* _Work instructions_
Where in the material does the word "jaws" appear? Copy each line that has it.

⁂

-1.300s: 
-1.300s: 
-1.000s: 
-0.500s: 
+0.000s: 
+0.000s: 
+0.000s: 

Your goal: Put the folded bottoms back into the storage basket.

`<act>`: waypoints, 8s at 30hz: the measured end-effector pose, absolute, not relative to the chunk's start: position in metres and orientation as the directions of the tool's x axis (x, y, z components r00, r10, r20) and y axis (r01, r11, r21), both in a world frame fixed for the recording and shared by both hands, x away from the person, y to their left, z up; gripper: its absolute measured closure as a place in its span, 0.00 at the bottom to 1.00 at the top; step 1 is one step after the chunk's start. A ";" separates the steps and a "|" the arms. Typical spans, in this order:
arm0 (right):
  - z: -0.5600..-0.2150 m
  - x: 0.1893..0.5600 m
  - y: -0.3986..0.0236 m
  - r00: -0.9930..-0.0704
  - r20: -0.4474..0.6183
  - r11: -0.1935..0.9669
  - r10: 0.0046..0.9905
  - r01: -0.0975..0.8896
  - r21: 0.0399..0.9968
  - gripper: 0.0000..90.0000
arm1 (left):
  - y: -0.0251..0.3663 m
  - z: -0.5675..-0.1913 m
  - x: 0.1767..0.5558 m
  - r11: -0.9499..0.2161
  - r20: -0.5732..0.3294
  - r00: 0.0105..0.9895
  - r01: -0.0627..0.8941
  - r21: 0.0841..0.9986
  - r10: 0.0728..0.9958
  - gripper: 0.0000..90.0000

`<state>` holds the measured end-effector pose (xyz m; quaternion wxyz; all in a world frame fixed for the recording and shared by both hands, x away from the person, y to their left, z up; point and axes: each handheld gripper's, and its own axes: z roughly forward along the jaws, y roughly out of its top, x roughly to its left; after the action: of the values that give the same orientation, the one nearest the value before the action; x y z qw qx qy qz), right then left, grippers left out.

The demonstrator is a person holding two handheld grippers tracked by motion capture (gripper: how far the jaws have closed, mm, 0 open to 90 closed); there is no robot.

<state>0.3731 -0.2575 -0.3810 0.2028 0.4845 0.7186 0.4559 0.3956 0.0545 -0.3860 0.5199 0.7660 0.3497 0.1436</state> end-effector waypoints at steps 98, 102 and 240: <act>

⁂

* _Final answer_
`<state>` holds the measured end-effector pose (xyz m; quaternion wxyz; all in a world frame fixed for the recording and shared by both hands, x away from the person, y to their left, z up; point and axes: each handheld gripper's, and its own axes: z roughly forward along the jaws, y roughly out of its top, x roughly to its left; after the action: of the values that give the same orientation, the one nearest the value before the action; x y z qw qx qy qz), right then left, grippers left out.
The demonstrator is a person holding two handheld grippers tracked by motion capture (gripper: how far the jaws have closed, mm, 0 open to 90 closed); there is no robot.

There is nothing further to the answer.